End of the day

I have completed a program that reads a set of adorned XML files which have been manually corrected, allows specifying several XML tag categories to include or exclude, and emits the tabular input the MorphAdorner tagger trainer suite uses.

I still have to deal with an ancient training file based upon Mary Wroth’s Urania for which I do not have the matching XML.  I have looked at several available TEI transcriptions.  None matches exactly, but the version in EEBO is close enough for me to try writing a program which collates the token streams and allows me to reconstruct a TEI version of the Urania training data.

Meanwhile I have enough other training data segregated by prose/verse, paratext/no paratext, errata divs ejected, etc. to try adorning some files.  I expect I’ll be working on that the rest of this week.  If it turns out that using separate training data helps, we’ll switch over to using that approach for all the texts.  If it doesn’t or it makes no difference, we’ll continue using the combined training data.

With that I come to the end of my Day of Digital Humanities.  Just a small slice of life in the digital world.

 

 

 

Element specific training data

I am now starting to work on creating segregated training data for MorphAdorner’s part of speech taggers.  This is to see if using element-specific training data helps improve part of speech tagging.

MorphAdorner’s training data is created from manually revised versions of TEI (or TEI-like) XML files which were previously adorned with MorphAdorner.  Hence it is possible to separate sections of the training data by XML element.  Crudely, text which descends from <l> elements is considered verse, while text which descends from <p> elements is considered prose.

We also want to separate text which appears in paratext (e.g., <note> elements) from the main text.

We also want to consider the content of <speaker> elements separately.  These contain lots of weird abbreviations that are in many cases work specific.  The text is also rarely in sentence form.

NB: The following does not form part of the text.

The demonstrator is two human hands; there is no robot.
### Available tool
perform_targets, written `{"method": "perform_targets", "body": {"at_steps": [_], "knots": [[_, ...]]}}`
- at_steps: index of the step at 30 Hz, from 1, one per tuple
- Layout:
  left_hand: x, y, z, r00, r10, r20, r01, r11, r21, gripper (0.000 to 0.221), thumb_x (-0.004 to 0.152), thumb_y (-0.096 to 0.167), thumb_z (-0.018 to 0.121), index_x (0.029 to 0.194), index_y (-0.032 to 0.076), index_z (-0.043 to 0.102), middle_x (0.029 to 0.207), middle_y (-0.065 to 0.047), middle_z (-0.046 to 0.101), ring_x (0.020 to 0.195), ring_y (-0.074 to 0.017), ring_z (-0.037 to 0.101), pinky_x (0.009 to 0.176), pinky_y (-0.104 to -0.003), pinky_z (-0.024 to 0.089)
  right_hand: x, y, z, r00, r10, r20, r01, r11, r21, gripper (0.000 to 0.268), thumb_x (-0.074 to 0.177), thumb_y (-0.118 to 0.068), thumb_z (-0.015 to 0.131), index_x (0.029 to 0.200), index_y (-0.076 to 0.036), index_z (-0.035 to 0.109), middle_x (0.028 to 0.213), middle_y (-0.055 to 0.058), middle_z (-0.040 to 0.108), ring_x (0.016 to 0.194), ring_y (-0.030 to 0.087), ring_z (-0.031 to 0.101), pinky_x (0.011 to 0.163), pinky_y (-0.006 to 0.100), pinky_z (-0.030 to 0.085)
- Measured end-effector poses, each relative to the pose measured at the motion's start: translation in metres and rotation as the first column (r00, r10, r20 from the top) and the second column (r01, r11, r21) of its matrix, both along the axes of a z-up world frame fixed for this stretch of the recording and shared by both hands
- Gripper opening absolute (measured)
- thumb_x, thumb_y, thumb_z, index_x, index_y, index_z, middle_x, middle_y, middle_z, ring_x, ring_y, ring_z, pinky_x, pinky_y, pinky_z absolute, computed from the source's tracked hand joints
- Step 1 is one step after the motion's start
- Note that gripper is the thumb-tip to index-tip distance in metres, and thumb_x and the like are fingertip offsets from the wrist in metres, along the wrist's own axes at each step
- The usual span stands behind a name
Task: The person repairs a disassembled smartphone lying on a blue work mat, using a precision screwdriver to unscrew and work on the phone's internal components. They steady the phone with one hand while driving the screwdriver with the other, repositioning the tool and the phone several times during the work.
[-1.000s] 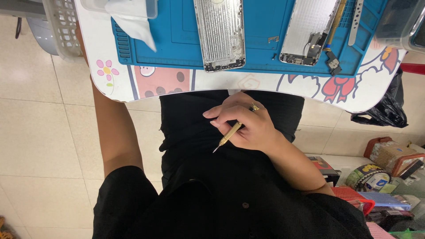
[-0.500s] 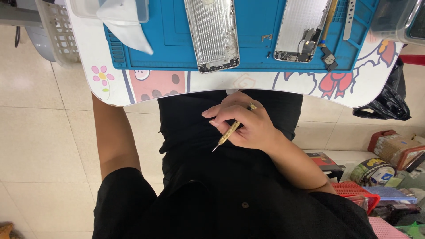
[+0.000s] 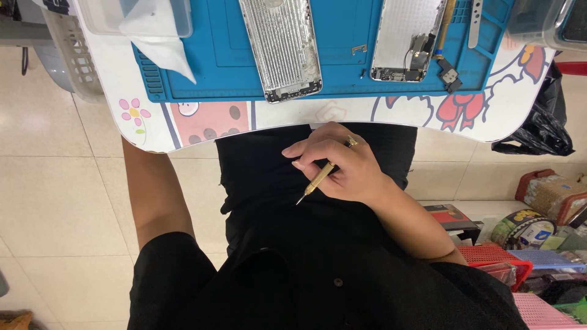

Some <div> types should probably be ejected from the training data all-together.  A good example is the contents of <div type=”errata”> in the TCP texts.  These contain text that doesn’t comprise good English sentences and are unlikely to generate useful statistical values for adorning actual sentences or lines or poetry.

What I’m doing today

I’m writing this as I finish eating lunch.  I spent the morning working on stuff unrelated to humanities computing.  This afternoon I’m working on the grant project which I mentioned in my About me posting:  the linguistic annotation of several Text Creation Partnership corpora (EEBO, ECCO, and Evans).  The project has been ongoing for a few months, and will continue for a few more.

Today I’m working on two items.   Neither is glamorous, but both are a typical part of the daily project work.

  • Creating separate training data sets for different sets of XML elements.  We want to see if training the part of speech tagger using different data for prose and poetry (for example) improves the results.  An important new feature of MorphAdorner v2 is its ability to use different training data for different XML elements.
  • Updating the MorphAdorner server data files to incorporate a number of corrections we’ve made over the past couple of weeks.  The MorphAdorner server (MAServer) allows access to many MorphAdorner facilities through a simple REST-like HTTP interface with a choice of XML or JSON formatted results.  Currently only the plain text based facilities are implemented. The XML based facilities will be coming Real Soon Now.

About me

My background is in mathematics, statistics, and computer science, as applied to a wide variety of academic disciplines.

My tenure with “digital” humanities stretches back to the early 1970s. At that time I worked with the classicist Alexander MacGregor at the University of Illinois at Chicago to apply classification methods to fragments of ancient Greek manuscripts in an attempt to identify potential authorship or at least authorial influence.

Over the past nine years I’ve work with Martin Mueller, professor emeritus of English and Classics here at Northwestern University, on several projects involving pieces of a grand vision which Martin calls “The Book of English.”

Projects in which I’ve been involved explored ways to implement parts of the Book of English include WordHoard, Monk, VOSPOS, MorphAdorner, and Project Bamboo. MorphAdorner is my attempt to contribute to the solution of the “light but consistent structural and linguistic annotation” puzzle piece of the Book of English.

I typically have less than 5% of my time per year available for humanities computing. The other 95% is spent on ordinary programming projects that keep the University running. This year is an exception. Martin and I secured a grant which allows me to spend about 2/3 of my time improving MorphAdorner and working on several collections from the Text Creation Partnership.